**YOUR GOAL**
The line containing "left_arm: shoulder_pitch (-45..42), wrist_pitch" marks the end: restate word for word every line from the first line of the entries below through that one.

Dataset excerpts
·····

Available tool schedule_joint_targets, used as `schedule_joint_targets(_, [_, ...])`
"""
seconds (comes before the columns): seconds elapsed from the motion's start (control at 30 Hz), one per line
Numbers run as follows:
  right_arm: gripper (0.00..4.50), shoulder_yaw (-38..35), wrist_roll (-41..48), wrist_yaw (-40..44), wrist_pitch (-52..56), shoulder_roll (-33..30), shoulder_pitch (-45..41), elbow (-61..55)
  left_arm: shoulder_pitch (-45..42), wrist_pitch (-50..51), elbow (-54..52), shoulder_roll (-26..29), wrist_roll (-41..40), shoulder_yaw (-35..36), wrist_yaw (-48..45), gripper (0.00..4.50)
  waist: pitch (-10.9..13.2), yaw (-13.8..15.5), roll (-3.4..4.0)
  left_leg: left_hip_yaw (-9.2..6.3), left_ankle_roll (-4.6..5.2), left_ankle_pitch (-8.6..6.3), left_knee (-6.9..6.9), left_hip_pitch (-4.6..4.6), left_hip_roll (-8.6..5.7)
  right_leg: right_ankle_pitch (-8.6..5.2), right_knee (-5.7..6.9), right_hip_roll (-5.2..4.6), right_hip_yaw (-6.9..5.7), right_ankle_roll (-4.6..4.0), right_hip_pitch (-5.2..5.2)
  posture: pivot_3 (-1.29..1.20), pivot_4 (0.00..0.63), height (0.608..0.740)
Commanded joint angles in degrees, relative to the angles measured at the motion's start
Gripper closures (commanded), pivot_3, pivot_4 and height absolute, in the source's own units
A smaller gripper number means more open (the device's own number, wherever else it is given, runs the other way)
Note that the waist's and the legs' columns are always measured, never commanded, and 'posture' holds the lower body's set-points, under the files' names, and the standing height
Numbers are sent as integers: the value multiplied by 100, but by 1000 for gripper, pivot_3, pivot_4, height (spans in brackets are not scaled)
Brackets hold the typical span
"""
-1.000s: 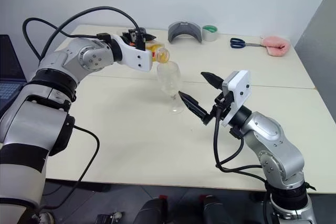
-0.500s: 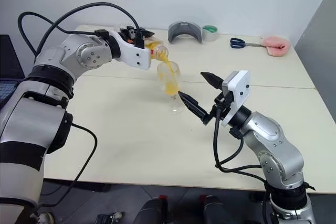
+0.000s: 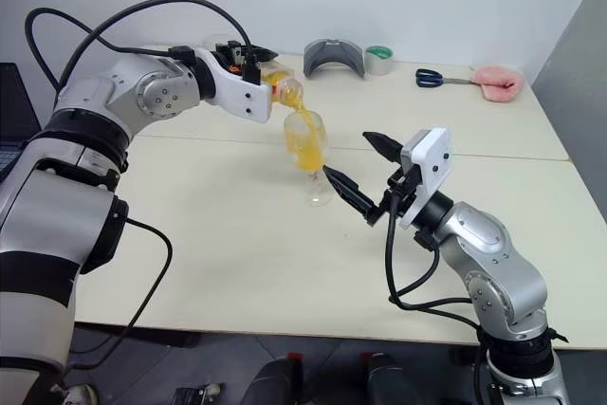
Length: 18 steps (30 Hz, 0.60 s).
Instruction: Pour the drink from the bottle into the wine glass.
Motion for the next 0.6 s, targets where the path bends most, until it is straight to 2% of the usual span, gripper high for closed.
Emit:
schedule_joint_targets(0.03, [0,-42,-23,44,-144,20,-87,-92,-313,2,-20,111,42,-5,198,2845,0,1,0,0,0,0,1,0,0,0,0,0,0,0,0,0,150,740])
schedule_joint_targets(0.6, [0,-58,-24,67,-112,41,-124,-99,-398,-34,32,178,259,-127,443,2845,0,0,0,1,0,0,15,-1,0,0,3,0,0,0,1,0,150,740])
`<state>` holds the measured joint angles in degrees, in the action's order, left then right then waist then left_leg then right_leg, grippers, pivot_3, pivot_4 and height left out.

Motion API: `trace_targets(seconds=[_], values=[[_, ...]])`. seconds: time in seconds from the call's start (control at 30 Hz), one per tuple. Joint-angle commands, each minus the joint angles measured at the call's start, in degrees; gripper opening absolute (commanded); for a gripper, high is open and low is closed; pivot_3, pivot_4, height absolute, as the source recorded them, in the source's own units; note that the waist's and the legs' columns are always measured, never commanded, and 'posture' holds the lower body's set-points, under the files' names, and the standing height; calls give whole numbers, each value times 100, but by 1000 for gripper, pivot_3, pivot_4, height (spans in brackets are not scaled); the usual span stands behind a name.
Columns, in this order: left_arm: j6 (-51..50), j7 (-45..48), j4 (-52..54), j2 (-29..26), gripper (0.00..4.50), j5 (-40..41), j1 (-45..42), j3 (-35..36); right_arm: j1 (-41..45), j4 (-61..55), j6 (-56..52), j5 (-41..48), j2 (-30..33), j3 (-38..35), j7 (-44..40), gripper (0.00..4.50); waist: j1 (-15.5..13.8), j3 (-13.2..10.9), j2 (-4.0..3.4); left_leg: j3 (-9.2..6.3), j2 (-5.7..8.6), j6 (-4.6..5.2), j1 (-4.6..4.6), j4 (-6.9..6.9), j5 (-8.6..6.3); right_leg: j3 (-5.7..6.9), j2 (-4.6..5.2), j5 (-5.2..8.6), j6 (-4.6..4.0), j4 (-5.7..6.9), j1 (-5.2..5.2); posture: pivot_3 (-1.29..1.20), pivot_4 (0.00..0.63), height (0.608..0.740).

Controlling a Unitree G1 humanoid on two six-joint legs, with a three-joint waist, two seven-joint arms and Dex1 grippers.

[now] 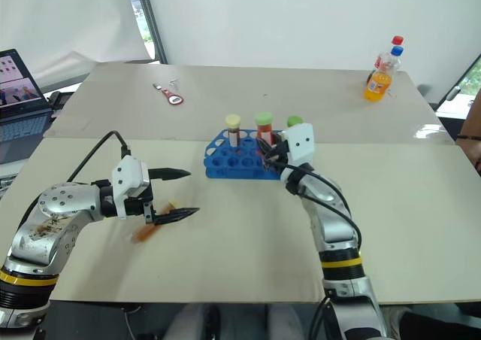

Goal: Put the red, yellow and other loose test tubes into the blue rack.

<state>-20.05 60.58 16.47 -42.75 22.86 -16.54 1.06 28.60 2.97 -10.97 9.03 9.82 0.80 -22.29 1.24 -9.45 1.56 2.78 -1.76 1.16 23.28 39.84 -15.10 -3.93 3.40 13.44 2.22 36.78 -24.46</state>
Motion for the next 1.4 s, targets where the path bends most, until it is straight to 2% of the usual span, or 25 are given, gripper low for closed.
trace_targets(seconds=[0.03, 0.43, 0.7, 0.77, 1.0, 1.13, 1.27, 1.4], values=[[-11, -38, 207, -8, 4500, 100, -108, 46, 120, 127, 505, -188, -92, 58, 167, 1002, -2, 0, 0, 0, 0, 0, 0, 0, 0, 0, 0, 0, 0, -1, 0, 0, 150, 733], [-33, -106, 215, 6, 4500, 25, -179, -14, 96, 864, 1327, -510, -425, 89, 564, 1002, 2, 0, 0, -2, -1, 0, -6, 0, 0, 0, 1, 0, 0, 4, 4, 0, 150, 733], [-205, -462, 251, 148, 4500, 2, -373, -68, -91, 930, 1529, -320, -744, 33, 644, 1002, 27, 0, -1, -18, -1, -1, -6, 0, 0, -1, 0, -1, -1, 25, 4, 0, 150, 733], [-360, -629, 239, 197, 4500, 0, -458, -31, -198, 820, 1549, -245, -744, 46, 520, 2087, 35, 0, -1, -36, -1, -1, -6, 0, 0, -1, 0, -1, -1, 28, 4, 0, 150, 733], [-858, -819, 262, 101, 4500, 148, -630, 105, -498, 303, 1187, -348, -400, 198, 272, 4482, 86, 0, -1, -47, 0, -1, -3, -2, 0, -1, 1, -1, -1, 29, 3, 0, 150, 733], [-1552, -771, 159, -445, 4500, 131, -835, 220, -1010, -695, 726, -260, 180, 284, -169, 4482, 88, 0, -1, -51, 2, -1, -3, -6, 0, 1, 0, 0, 0, 29, 3, 0, 150, 733], [-2127, -495, 19, -1366, 4500, -89, -969, 28, -1405, -1783, -86, 205, 754, 315, -737, 4482, 103, -1, 0, -52, 3, 0, -2, -6, 0, 2, 0, 0, 1, 20, 5, 0, 150, 733], [-3090, 128, 395, -2421, 4500, 236, -956, -60, -1538, -2755, -1182, 1203, 1691, -13, -1602, 4482, 123, -6, 6, -50, 0, 0, -8, -8, 0, 1, -4, 5, -3, -1, 4, 0, 150, 733]])
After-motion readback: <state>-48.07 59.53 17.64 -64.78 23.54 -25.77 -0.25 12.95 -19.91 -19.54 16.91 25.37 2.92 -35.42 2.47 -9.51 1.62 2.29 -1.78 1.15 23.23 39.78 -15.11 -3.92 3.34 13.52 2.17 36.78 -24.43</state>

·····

**SOLUTION FOR THIS EXERCISE**
Available tool schedule_joint_targets, used as `schedule_joint_targets(_, [_, ...])`
"""
seconds (comes before the columns): seconds elapsed from the motion's start (control at 30 Hz), one per line
Numbers run as follows:
  right_arm: gripper (0.00..4.50), shoulder_yaw (-38..35), wrist_roll (-41..48), wrist_yaw (-40..44), wrist_pitch (-52..56), shoulder_roll (-33..30), shoulder_pitch (-45..41), elbow (-61..55)
  left_arm: shoulder_pitch (-45..42), wrist_pitch (-50..51), elbow (-54..52), shoulder_roll (-26..29), wrist_roll (-41..40), shoulder_yaw (-35..36), wrist_yaw (-48..45), gripper (0.00..4.50)

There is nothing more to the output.